**To do:** Please reproduce the listing below exactly, leaving out every picture.
▬▬▬▬▬▬
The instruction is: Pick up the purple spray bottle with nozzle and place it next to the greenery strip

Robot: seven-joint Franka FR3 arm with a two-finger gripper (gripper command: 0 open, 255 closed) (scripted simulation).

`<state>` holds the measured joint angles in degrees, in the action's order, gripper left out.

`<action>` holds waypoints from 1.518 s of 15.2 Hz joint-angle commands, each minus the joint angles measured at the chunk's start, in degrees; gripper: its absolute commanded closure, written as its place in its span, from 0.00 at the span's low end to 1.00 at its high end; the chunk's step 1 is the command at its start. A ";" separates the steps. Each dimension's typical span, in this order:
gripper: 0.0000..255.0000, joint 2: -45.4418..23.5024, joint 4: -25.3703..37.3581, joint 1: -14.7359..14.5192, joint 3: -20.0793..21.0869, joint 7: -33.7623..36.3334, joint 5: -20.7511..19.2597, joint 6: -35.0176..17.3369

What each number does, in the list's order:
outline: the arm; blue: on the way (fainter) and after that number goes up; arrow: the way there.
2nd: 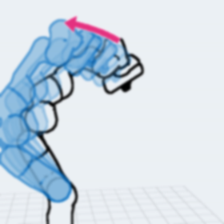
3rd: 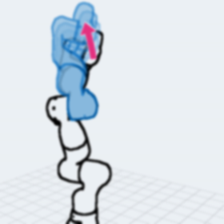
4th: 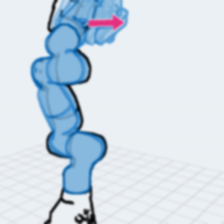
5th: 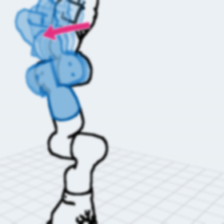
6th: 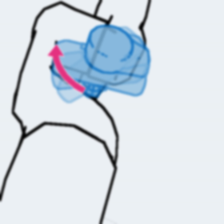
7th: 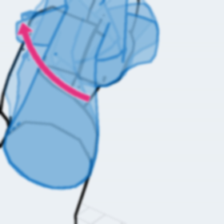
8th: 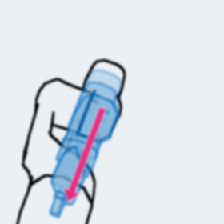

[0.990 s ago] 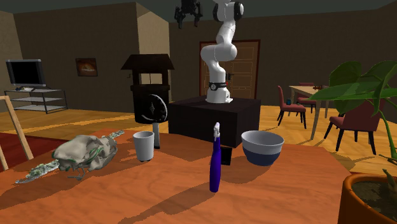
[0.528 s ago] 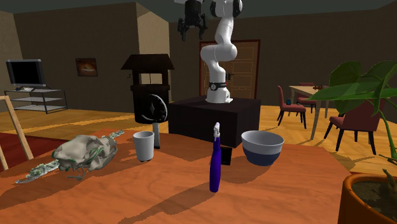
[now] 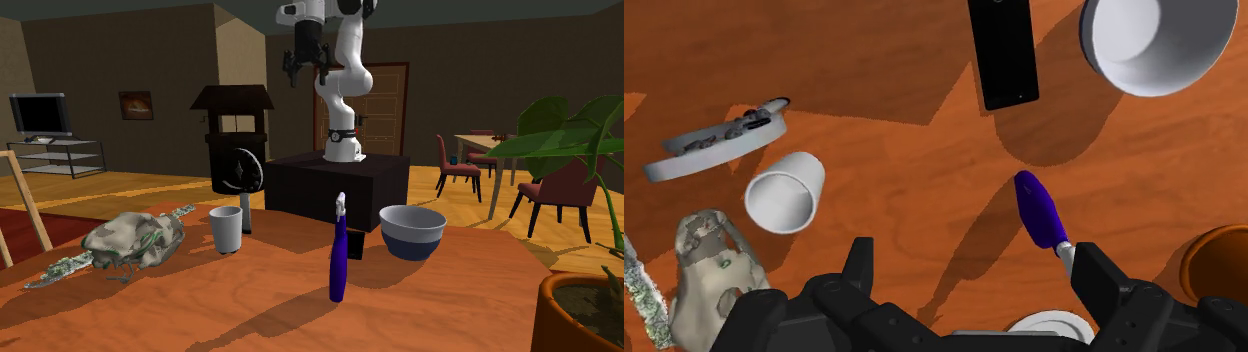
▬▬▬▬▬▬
**Exercise result:**
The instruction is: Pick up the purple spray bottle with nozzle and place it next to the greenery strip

Robot: seven-joint Franka FR3 arm with a two-finger gripper (gripper command: 0 open, 255 closed) (scripted simulation).

`<state>` holds the measured joint angles in degrees, in the action's order, gripper left out.

`<action>` holds waypoints from 1.518 s of 15.2 Hz joint-angle commands, each minus the joint angles measured at the chunk's start, in degrees; gripper: its absolute commanded closure, written as its place in its span, from 0.00 at the span's low end to 1.00 at its high end; the chunk's step 1 is the command at its start. A ";" separates the steps. Each dimension's typical span, in this order:
gripper: 0.0000..255.0000, joint 2: -45.4418..23.5024, joint 4: -25.3703..37.3581, joint 1: -14.7359..14.5192, joint 3: -20.0793..21.0869, joint 7: -33.7623..36.3334, joint 5: -20.7511..19.2597, joint 6: -35.0176..17.3369

What each number does, in the list's order:
outline: the arm; blue: on the way (fainter) and after that number goes up; arrow: the way there.
2nd: 
3rd: 
4th: 
5th: 
6th: 
7th: 
8th: 

[0.990 s ago] 
[0.528 s ago] 
[now] 

The output given is complete.